Naming, database design and migrations
How you name things in your models and schema files is part of your project structure too. Inconsistent naming is one of the fastest ways to confuse developers working on a codebase they did not create.
A simple, effective convention is to use lower_case_snake names for tables and columns, prefer singular table names (for example post, post_like, user_playlist) and group related tables with a common prefix such as payment_ or post_.
For temporal fields, suffixes like _at for datetimes and _date for plain dates keep things clear. Being strict here prevents the “is this a timestamp or a date?” guessing game when reading schemas or raw queries.
Migrations deserve special care; they should be deterministic, reversible and descriptive — consider following database migrations practices. Many teams adopt a pattern for migration filenames like YYYY-MM-DD_slug.py, which makes it easier to track history and understand what changed without reading the full diff.
For complex reporting or nested responses, embrace your database rather than over‑processing in Python. Modern SQL engines can perform joins, aggregations and JSON building far faster than CPython, and returning pre‑shaped structures to FastAPI often simplifies your response models.
Tooling, formatting and team conventions
A well‑structured project is easier to keep clean when you enlist tooling to enforce style rules. Code formatters, linters and pre‑commit hooks help you focus on business logic instead of arguing about whitespace in code reviews.
Recently, tools like Ruff have become popular because they combine multiple roles in one. Instead of juggling separate utilities for formatting, import sorting and linting, you can run a single fast tool that enforces hundreds of rules across the codebase.
Running these tools via a simple script or pre‑commit hooks keeps the barrier low. Not every team needs an elaborate hook setup, but having at least a single command that standardizes the code layout is an easy win.
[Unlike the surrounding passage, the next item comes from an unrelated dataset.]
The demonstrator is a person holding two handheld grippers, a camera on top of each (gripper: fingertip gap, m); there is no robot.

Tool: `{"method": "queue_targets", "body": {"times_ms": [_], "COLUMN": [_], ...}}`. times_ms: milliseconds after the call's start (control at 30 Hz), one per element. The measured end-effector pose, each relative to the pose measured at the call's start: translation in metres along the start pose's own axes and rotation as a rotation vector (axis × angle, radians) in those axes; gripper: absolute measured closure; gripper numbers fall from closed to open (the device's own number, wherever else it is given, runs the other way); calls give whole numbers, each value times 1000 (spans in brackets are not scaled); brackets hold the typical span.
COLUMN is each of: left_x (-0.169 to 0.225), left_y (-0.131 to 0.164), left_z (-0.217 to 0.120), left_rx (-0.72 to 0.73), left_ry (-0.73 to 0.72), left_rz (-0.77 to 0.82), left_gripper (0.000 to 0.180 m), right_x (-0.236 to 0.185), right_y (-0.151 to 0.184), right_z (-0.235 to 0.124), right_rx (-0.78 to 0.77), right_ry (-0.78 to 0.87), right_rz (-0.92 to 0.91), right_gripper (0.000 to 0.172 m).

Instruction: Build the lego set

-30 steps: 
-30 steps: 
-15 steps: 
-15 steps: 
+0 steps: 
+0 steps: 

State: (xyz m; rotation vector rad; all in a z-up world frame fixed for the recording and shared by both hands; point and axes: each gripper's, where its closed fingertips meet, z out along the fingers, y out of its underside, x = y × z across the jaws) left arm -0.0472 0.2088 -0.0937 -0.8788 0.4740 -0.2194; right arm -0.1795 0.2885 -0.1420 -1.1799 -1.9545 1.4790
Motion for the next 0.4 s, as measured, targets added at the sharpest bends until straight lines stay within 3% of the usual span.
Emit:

Finally, consider documenting your internal conventions in a short “engineering handbook” that references agile software development methods. Describe how modules should be named, when to create a new domain package, how to structure tests, and which security patterns are mandatory. This prevents knowledge from living only in senior developers’ heads.
Designing the structure of a FastAPI project is really about making future work predictable and boring: when every new endpoint, model or service has an obvious home, developers can move quickly without surprises, security is easier to audit and the application stands a much better chance of surviving real‑world growth without collapsing under its own weight.